Prigge was in her first year on the job at St. Felix school. When she took the job she signed a Catholic Christian Witness Statement, where she agreed to be a good example as a Christian in her personal and academic life. Prigge, who is Catholic, says she was told she didn't live up to the statement because she had premarital sex.
Officials at the school and the Diocese of Winona have declined
to comment.
Yeah, so...is it news that someone who violated a signed condition of employment gets fired? The comments section of the article in the Rochester Post Bulletin, which "broke" the story, suggests it's gotten under some folks' skin.
Back when I was in high school, the class president got pregnant, and had to leave school and she was not allowed to graduate with her class. And she was the mayor's daughter. But that was a public school in 1972, and we can argue that public schools have no business bringing a religion-based doctrine into its employment policy.
The argument could be made here , however, that this is different. This is a teacher in a Catholic school, who is unmarried, and pregnant, in apparent violation of church doctrine. What's more, the teacher doesn't appear to be disputing the firing.

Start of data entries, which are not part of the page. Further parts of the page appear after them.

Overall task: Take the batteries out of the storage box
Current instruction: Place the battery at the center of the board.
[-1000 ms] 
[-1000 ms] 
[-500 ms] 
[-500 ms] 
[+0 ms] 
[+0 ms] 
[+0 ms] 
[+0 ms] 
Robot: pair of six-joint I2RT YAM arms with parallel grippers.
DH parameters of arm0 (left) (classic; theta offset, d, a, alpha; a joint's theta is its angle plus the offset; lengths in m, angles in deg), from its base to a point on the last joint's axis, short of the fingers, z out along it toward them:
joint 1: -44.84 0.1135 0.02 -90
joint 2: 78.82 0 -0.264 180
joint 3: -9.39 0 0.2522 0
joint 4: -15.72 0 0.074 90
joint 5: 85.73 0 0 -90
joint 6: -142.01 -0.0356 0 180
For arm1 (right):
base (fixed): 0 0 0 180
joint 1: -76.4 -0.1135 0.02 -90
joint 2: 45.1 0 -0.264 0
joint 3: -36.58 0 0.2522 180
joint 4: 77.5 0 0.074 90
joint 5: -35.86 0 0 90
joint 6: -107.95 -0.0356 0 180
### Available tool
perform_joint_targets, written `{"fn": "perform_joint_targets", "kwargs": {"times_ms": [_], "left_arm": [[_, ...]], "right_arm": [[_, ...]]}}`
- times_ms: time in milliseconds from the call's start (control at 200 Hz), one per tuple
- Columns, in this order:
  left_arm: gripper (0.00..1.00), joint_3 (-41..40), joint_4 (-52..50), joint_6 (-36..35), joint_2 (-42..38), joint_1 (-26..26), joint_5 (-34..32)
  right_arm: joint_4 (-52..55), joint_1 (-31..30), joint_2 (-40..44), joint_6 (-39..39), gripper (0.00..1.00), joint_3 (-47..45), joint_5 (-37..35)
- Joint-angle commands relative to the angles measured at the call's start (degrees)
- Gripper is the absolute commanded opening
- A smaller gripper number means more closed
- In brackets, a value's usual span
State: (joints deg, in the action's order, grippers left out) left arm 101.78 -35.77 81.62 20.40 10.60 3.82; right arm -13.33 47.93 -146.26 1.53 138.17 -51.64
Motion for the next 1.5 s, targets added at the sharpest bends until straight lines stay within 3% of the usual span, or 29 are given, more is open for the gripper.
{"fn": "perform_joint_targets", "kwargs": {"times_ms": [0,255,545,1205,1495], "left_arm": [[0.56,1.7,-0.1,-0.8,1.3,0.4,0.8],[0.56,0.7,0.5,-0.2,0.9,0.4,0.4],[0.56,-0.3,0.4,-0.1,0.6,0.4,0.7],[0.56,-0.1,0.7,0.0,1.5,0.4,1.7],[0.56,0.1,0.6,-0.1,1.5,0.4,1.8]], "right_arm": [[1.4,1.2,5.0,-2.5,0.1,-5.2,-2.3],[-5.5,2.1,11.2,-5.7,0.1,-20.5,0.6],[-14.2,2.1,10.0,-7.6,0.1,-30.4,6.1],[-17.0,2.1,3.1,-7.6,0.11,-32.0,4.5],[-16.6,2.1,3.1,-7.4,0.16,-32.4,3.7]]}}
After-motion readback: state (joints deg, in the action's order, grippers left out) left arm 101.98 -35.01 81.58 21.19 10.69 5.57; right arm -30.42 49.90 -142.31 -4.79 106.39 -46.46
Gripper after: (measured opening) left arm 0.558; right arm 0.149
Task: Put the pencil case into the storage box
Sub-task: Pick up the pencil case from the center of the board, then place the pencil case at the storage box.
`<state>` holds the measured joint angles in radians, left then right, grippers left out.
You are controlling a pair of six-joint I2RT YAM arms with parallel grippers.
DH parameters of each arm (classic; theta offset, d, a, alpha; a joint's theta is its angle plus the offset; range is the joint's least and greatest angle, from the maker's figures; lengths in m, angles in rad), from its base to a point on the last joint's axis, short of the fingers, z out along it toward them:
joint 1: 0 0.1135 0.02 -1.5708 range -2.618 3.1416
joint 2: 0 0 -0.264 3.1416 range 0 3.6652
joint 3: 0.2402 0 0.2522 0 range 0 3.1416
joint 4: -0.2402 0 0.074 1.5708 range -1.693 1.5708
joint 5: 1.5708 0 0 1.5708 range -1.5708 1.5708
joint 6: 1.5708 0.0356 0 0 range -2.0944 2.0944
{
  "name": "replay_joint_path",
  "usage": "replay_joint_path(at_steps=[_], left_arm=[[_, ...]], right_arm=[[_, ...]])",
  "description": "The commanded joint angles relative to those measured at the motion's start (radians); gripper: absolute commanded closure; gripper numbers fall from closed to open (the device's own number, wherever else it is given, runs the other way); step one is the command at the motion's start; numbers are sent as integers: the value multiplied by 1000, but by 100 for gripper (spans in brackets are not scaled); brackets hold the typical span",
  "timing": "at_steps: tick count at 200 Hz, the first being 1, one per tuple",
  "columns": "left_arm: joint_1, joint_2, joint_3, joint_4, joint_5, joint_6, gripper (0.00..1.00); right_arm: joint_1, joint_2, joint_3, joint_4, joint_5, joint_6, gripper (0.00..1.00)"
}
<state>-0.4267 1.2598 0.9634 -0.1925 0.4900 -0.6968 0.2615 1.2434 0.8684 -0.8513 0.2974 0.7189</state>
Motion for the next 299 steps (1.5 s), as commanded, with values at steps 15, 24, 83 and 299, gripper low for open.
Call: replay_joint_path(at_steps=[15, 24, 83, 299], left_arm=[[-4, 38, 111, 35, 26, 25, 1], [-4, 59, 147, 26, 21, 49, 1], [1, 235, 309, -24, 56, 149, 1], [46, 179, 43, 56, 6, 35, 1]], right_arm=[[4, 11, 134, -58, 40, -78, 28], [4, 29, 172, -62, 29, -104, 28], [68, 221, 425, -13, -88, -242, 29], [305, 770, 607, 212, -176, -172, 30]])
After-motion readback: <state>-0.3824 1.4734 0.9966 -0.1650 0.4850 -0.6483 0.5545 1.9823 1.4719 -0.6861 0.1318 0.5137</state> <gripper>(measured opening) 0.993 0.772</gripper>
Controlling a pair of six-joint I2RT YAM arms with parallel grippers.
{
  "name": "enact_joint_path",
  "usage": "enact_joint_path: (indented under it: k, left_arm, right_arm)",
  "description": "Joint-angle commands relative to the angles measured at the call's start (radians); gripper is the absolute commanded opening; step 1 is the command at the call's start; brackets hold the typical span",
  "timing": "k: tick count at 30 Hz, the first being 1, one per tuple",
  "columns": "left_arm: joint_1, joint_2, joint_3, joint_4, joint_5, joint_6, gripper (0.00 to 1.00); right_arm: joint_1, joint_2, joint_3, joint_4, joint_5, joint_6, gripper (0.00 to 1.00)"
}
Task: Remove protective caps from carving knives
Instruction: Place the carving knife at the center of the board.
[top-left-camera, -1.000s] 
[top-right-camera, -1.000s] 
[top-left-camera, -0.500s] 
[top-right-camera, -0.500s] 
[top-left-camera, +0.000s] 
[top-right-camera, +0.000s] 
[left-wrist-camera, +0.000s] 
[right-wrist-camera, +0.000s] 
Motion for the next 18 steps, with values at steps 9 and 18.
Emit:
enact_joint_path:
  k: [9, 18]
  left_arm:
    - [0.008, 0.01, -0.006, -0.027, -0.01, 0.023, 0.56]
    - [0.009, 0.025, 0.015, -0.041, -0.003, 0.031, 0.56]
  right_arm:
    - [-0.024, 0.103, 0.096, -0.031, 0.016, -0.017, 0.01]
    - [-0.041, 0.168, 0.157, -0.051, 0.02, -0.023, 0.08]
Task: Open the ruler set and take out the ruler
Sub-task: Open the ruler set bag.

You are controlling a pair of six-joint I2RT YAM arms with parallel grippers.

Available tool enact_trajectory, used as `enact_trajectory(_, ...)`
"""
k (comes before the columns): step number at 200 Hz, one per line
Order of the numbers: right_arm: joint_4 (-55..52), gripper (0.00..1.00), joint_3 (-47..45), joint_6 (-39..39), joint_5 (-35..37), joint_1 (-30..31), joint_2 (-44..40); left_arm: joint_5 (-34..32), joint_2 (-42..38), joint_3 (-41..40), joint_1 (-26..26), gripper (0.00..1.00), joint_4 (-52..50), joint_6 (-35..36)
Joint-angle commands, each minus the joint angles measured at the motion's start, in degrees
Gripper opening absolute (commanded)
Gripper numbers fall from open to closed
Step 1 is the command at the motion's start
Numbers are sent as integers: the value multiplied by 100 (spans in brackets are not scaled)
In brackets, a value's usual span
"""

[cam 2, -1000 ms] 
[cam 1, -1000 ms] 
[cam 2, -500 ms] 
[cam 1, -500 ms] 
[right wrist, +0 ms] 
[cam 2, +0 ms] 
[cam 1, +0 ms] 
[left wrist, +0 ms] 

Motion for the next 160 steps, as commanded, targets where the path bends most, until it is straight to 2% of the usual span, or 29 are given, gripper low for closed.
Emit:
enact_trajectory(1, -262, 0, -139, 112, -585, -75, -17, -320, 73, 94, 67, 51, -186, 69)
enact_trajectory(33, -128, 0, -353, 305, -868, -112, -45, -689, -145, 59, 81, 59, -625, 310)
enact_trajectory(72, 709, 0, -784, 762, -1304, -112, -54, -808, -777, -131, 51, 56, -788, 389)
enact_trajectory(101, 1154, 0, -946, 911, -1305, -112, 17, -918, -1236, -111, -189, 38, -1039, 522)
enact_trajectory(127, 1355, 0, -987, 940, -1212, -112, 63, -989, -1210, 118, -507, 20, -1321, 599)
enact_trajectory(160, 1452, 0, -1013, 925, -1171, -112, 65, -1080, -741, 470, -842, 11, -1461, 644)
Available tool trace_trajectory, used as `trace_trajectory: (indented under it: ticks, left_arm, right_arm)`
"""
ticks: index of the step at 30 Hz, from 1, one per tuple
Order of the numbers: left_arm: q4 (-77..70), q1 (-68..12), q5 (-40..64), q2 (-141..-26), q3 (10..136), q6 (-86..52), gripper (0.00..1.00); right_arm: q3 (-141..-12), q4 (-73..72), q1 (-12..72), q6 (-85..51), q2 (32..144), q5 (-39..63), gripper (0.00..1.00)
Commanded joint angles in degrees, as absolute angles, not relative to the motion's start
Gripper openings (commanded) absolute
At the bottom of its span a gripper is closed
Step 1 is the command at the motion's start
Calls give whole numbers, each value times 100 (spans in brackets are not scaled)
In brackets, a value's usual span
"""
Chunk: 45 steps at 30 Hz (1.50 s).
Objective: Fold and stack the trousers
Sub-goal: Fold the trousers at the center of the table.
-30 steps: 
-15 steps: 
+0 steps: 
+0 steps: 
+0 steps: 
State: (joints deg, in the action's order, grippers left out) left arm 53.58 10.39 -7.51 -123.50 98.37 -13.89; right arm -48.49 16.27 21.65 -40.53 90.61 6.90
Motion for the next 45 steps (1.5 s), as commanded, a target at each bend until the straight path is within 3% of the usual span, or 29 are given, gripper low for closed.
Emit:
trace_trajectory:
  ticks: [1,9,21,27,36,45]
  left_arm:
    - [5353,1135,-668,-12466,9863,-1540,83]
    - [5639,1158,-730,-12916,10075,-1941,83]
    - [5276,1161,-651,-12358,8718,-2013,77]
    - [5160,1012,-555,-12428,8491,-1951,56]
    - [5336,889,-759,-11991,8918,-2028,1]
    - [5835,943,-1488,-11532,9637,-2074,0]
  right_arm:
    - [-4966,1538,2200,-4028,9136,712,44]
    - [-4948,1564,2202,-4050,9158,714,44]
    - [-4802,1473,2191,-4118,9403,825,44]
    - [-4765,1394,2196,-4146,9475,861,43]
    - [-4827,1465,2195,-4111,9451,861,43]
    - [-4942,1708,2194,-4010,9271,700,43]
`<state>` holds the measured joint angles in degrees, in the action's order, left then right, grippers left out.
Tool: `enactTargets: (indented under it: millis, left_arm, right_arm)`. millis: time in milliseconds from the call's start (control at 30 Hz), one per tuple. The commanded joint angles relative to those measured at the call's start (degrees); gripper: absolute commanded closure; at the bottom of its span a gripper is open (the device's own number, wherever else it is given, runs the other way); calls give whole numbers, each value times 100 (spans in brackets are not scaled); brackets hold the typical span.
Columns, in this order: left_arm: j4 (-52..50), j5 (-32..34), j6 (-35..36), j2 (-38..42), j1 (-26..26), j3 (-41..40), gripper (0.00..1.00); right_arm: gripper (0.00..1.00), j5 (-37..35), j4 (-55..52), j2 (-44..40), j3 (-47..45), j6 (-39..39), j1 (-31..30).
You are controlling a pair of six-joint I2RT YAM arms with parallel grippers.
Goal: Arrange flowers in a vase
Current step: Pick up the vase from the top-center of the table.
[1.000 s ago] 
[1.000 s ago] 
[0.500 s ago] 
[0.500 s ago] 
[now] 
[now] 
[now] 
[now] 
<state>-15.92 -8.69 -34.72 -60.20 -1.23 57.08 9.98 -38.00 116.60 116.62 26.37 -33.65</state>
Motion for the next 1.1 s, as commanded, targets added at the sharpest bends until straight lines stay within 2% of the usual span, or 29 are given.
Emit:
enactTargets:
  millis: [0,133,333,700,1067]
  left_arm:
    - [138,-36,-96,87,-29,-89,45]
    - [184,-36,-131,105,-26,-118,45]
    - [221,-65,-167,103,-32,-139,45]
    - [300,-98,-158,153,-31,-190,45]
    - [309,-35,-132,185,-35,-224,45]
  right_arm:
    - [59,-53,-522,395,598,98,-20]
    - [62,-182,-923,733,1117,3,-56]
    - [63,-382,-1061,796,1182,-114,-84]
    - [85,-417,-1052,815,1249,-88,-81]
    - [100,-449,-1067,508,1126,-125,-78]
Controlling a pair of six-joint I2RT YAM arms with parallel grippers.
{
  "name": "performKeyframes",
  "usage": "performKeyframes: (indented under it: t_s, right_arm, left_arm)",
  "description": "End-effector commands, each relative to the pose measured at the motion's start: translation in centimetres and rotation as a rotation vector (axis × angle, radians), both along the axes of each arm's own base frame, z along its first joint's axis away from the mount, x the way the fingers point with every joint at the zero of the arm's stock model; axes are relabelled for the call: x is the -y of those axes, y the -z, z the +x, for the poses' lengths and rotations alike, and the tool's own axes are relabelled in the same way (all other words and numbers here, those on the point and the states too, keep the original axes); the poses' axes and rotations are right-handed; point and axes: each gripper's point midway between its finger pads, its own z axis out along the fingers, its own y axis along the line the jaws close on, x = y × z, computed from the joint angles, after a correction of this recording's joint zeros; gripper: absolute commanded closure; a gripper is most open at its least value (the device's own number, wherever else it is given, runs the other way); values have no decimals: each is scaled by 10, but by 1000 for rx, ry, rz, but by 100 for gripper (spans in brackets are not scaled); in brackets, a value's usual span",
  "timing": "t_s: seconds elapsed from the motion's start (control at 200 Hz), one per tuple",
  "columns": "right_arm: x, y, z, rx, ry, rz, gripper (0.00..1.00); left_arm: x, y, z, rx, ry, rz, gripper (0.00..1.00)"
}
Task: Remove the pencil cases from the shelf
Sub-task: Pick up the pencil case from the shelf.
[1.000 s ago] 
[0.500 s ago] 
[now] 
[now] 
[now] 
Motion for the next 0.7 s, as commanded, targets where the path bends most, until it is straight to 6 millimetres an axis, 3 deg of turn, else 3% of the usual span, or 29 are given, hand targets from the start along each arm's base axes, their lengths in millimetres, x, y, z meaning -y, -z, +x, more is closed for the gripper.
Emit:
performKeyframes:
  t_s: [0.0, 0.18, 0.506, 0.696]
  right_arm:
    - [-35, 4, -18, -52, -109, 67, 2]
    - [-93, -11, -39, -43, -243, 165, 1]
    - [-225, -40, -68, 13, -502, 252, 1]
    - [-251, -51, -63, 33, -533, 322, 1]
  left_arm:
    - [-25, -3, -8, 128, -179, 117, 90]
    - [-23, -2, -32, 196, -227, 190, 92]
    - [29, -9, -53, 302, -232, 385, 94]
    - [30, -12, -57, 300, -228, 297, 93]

Something similar happened in New York back in 2005 and the New York Civil Liberties Union sued the school. An anti-abortion group, Feminists for Life, backed the woman's complaint. The Equal Employment Opportunity Commission ruled the firing violated constitutional rights and urged the two sides to cut a deal outside of court.
Had it gotten to court, however, it likely would've run up against historical roadblocks. In 2006, the New York Times documented this in a story, "Where Faith Abides, Employees Have Few Rights."
Religious employers have long been shielded from all complaints of religious discrimination by an exemption that was built into the Civil Rights Act of 1964 and expanded in 1972. That historic exemption allows them to give preference in hiring to candidates who share their faith. In recent years, some judges have also refused to interfere when religious groups have dismissed lesbians, unwed mothers and adulterous couples, even if they profess the same faith, because they have violated their employers' religious codes.
In the New York case, William Donahue, the president of the Catholic League, defended the church's stance, especially given that it involved a teacher. He made his comments in a November 2005 interview on CNN.
"Let's say she's working with Catholic Charities or working for -- in the immigration office, and they fired her for this condition. I think then that could be problematic."But if you're a teacher and you're a role model, particularly with the little kids, how are you supposed to explain to the parents, by the way, who might say, 'well, let's see now, what's the alternative?' Let's say if the school did nothing. How do you explain as the principal to those parents who are paying their money expecting that a teacher is going to teach religion and abide by it that you're going to do nothing about it? You're going to have a laissez-faire attitude."
All of these, of course, are arguments Emily Prigge isn't making.